# How long can I legally take my child out of school during term time?



## happydays123

Are there a set number of days that you are allowed to have your child out of school during term time?
We are unable to take a family holiday through the summer holiday or even at Easter. We have taken our family holidays at Christmas the past two years but this means we miss out on seeing our extended family at this special time. 
Whilst I obviously appreciate that time out of school is not ideal a our family holidays are so special to us all and we would always take school work with us.
Thanks x


----------



## lynn

happydays123 said:


> Are there a set number of days that you are allowed to have your child out of school during term time?
> We are unable to take a family holiday through the summer holiday or even at Easter.

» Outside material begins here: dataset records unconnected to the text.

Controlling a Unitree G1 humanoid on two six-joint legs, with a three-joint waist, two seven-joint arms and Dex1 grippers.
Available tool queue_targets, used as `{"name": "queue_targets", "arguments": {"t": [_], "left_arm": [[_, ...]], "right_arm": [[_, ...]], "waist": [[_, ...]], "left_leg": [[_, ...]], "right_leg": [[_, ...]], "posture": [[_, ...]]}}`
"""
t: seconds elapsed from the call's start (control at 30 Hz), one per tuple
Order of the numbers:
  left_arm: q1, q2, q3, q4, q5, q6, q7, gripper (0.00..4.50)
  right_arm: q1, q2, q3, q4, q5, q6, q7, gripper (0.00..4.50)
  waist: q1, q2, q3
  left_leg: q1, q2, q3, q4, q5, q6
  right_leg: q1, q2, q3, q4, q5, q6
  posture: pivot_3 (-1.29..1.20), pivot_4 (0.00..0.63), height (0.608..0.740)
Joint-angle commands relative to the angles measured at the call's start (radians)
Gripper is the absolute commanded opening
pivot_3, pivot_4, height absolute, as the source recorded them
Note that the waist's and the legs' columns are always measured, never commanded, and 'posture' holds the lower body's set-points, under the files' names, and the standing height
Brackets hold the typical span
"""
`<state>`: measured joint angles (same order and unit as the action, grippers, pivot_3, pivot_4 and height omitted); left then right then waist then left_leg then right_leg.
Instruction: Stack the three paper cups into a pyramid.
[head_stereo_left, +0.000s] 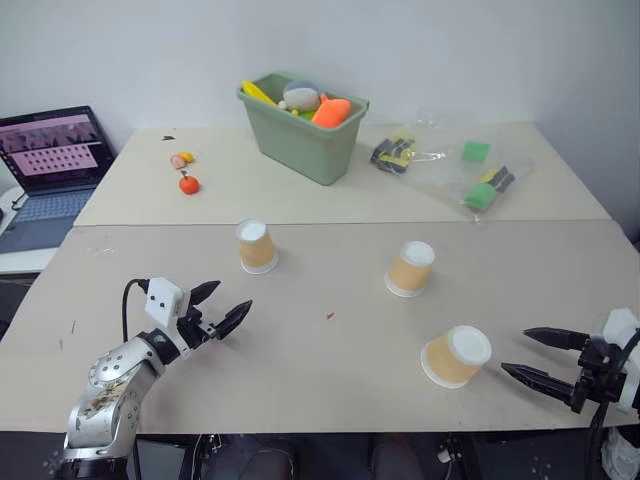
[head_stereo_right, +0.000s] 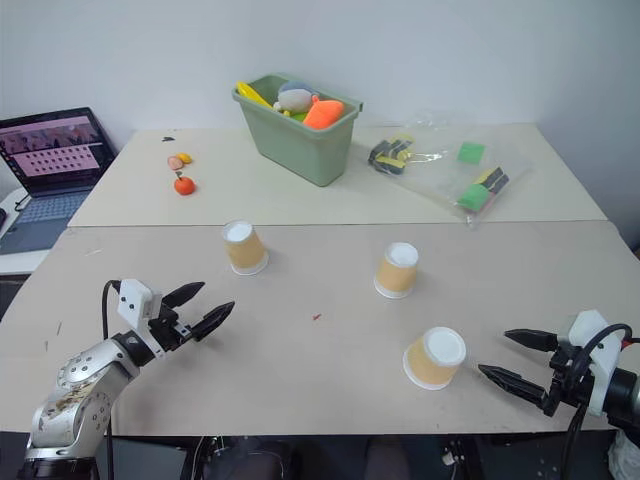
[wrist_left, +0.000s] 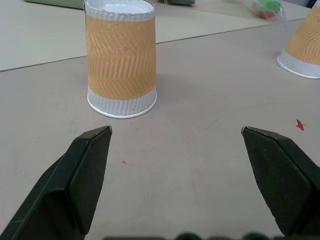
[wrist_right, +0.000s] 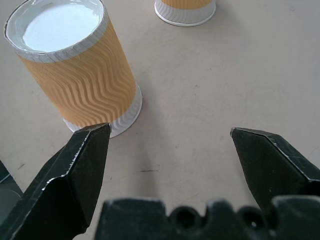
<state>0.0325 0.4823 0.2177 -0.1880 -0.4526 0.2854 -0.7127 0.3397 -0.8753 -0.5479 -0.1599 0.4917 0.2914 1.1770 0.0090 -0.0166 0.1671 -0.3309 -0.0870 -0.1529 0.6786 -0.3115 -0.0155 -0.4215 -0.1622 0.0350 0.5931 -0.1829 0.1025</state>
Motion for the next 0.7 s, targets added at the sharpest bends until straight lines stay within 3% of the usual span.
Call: {"name": "queue_targets", "arguments": {"t": [0.03, 0.2, 0.3, 0.7], "left_arm": [[-0.053, 0.032, -0.014, -0.033, -0.03, -0.009, -0.063, 4.44], [-0.174, 0.111, -0.127, -0.043, -0.046, 0.036, -0.228, 4.44], [-0.264, 0.109, -0.186, -0.122, -0.091, 0.151, -0.212, 4.44], [-0.348, 0.085, -0.243, -0.195, -0.121, 0.181, -0.228, 4.44]], "right_arm": [[0.029, -0.014, -0.037, -0.061, 0.023, 0.012, 0.013, 4.5], [0.134, -0.034, -0.126, -0.279, 0.125, 0.122, 0.041, 4.5], [0.175, -0.024, -0.17, -0.374, 0.185, 0.185, 0.027, 4.5], [0.138, 0.022, -0.11, -0.409, 0.175, 0.203, -0.067, 4.5]], "waist": [[0.001, 0.0, 0.0], [0.013, 0.001, 0.0], [0.003, -0.001, 0.0], [0.001, -0.002, 0.001]], "left_leg": [[0.0, 0.0, 0.0, 0.0, 0.0, 0.0], [-0.002, 0.0, 0.0, 0.001, 0.0, 0.0], [-0.003, 0.0, 0.0, 0.001, 0.0, 0.0], [-0.004, 0.0, 0.0, 0.001, 0.0, 0.0]], "right_leg": [[0.0, 0.0, 0.0, 0.0, 0.0, 0.0], [-0.001, 0.0, -0.001, 0.0, 0.0, 0.0], [0.001, 0.0, 0.0, -0.001, 0.0, 0.001], [0.0, 0.0, 0.0, 0.0, 0.0, 0.001]], "posture": [[0.0, 0.15, 0.74], [0.0, 0.15, 0.74], [0.0, 0.15, 0.74], [0.0, 0.15, 0.74]]}}
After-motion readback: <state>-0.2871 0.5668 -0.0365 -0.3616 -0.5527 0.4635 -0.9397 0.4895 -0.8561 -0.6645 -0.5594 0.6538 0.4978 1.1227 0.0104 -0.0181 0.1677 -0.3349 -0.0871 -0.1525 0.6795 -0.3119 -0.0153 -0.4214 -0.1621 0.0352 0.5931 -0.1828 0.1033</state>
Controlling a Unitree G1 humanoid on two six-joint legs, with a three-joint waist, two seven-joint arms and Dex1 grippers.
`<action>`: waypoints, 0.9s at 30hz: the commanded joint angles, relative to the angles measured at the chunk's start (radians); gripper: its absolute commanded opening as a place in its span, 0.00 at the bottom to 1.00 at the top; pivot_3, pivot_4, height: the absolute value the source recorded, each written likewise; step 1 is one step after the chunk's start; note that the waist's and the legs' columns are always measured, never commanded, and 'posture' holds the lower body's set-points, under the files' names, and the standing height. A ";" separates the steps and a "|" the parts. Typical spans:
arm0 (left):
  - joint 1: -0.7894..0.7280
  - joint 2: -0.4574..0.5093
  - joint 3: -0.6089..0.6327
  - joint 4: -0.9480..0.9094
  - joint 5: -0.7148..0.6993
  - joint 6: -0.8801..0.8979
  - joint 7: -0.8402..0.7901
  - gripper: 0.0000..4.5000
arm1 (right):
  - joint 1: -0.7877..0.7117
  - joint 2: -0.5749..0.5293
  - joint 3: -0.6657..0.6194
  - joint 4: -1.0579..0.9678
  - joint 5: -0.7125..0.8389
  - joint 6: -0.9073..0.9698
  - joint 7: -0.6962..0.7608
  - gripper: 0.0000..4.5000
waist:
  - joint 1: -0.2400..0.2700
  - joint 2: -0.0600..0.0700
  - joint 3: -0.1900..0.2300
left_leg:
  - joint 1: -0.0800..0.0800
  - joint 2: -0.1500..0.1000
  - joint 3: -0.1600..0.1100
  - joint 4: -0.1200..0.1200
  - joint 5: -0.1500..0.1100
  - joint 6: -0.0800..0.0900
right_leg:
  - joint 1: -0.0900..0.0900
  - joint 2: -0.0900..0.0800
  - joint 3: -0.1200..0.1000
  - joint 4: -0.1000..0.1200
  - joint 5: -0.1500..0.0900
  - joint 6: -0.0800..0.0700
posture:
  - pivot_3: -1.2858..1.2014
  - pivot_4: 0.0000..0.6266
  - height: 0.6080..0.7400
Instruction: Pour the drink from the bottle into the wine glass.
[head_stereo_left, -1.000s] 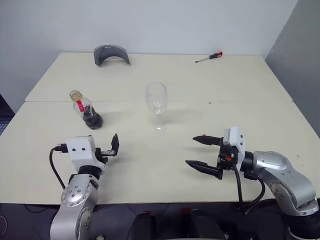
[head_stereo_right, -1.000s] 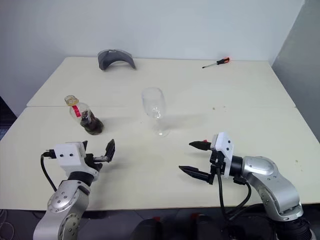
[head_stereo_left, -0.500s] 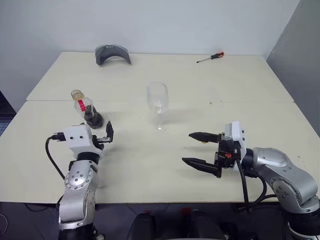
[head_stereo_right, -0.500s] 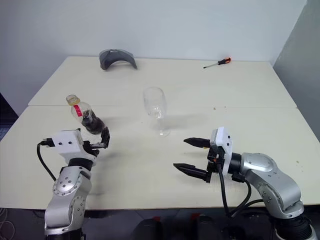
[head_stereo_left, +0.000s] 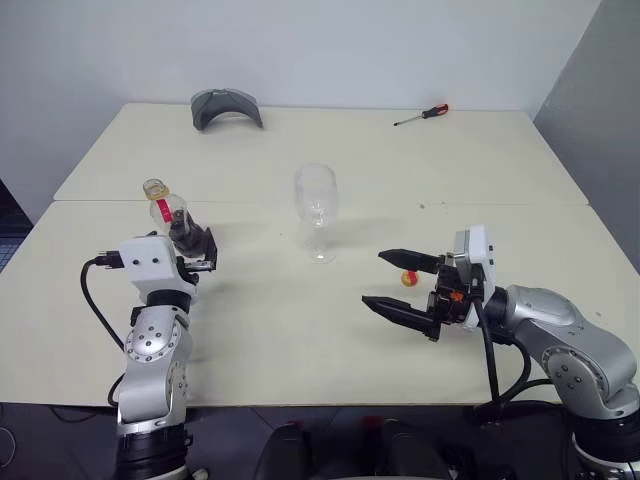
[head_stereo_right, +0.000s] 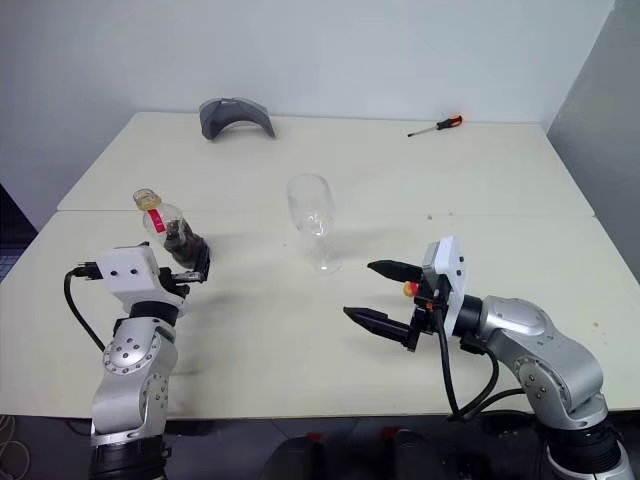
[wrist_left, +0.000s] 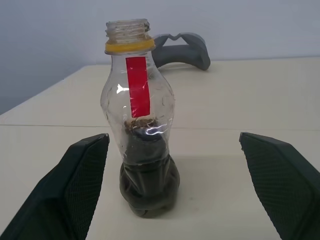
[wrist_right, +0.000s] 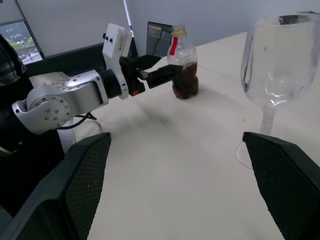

We have taken our family holidays at Christmas the past two years but this means we miss out on seeing our extended family at this special time.
> Whilst I obviously appreciate that time out of school is not ideal a our family holidays are so special to us all and we would always take school work with us.
> Thanks x


Are the childen at Spanish state school or International school? And what ages are they? If the children are in secondary school I would not advise missing any school at all. The amount of work they are going through in secondary level just can't be covered properly if you have missed school. I don't know what the 'legal' position is, but I would have thought that you would probably be best having a chat with the school itself? 
Are you unable to take holidays at Easter and Summer because of work commitments? Perhaps it would be possible to discuss this with your employer to see if anything could be done?
Just a few suggestions, and I'm sure others will be along with their input soon..


----------



## Caz.I

Yes i would ditto what Lynn says about talking to the school. I dont know what, if any, legal requirement there is but I think it will depend on the school. I dont think they like parents taking them out if it's a very common occurrence but if it's a couple of times a year it may not be a problem. This came up on another thread i think. Last year I had to take my son out of school about 10 days before they broke up for Christmas and it wasnt a problem I just had to write a note to advise them about it. But it could be different in your region, depending where you are.


----------



## happydays123

Thanks Lynn, Yes I'm having a meeting with school next week but I wanted an idea before I go. My son is 8 and in state school. My husband has his own business and March to october are his busiest months so it is impossible to be away then.


----------



## happydays123

Thanks Caz, I took him out for a few days at christmas last year which was fine. Jack only finished on 23rd so they were great about us leaving before that date to travel.
I think in UK it's officially 10 days they are allowed to take as long as they have permission.


----------



## xabiaxica

happydays123 said:


> Thanks Caz, I took him out for a few days at christmas last year which was fine. Jack only finished on 23rd so they were great about us leaving before that date to travel.
> I think in UK it's officially 10 days they are allowed to take as long as they have permission.


it does seem to depend on the school & around here a lot of foreign families seem to take their kids out willy nilly

I have never taken mine out of school during term time, but know other parents who have & the kids are given work to do while they are away


----------